= Required work =
Which lines hold the word "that"? Copy each of them from the material.

= Stored data =
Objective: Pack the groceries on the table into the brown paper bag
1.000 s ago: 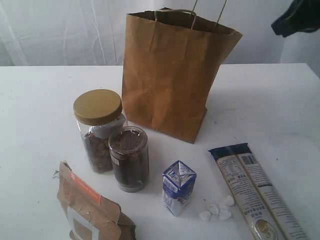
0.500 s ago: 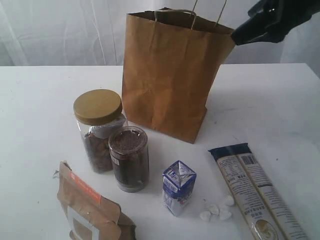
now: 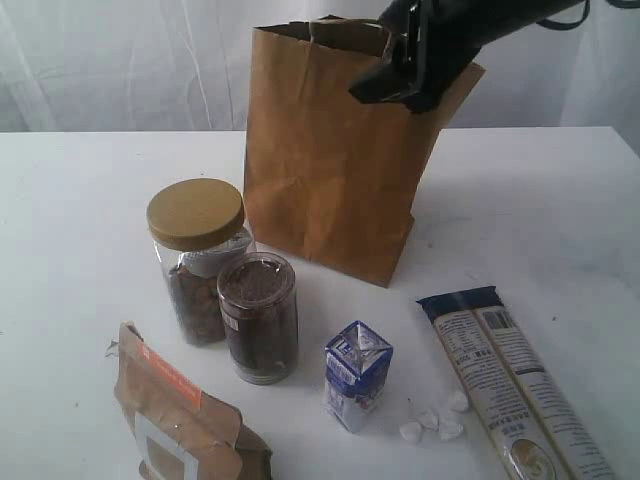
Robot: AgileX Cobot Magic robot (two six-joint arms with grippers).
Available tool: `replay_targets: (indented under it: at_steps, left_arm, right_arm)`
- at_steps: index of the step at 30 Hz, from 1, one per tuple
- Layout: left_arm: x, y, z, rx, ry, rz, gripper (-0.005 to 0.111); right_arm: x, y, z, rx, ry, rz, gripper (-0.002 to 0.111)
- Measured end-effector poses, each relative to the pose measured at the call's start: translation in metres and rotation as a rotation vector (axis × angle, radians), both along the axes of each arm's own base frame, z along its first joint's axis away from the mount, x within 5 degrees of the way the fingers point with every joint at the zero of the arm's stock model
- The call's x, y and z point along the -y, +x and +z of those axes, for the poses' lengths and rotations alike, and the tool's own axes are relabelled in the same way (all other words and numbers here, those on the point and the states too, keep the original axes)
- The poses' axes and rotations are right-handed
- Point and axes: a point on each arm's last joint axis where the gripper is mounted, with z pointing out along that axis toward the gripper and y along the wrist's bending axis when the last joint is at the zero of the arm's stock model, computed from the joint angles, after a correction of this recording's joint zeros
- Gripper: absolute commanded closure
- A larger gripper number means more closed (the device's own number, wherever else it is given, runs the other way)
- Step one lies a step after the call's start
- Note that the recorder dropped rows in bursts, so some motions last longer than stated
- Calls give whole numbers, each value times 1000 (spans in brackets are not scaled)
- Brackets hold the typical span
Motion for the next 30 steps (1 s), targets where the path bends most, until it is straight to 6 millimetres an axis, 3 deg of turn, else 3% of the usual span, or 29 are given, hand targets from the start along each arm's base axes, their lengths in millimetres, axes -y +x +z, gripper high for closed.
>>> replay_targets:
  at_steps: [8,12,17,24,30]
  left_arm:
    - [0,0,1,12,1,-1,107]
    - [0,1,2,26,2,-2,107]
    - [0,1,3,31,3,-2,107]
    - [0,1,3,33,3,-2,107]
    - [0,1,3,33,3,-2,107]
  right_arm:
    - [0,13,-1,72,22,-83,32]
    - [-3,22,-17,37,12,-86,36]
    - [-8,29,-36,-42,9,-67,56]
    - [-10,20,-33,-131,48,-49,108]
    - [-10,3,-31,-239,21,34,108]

= Result for this exercise =
- Point and axes: a point on each arm's last joint axis where the gripper is mounted, with z pointing out along that axis toward the gripper and y along the wrist's bending axis when the last joint is at the zero of the arm's stock model, computed from the joint angles, after a correction of this recording's joint zeros
- Note that the recorder dropped rows in bursts, so some motions last longer than stated

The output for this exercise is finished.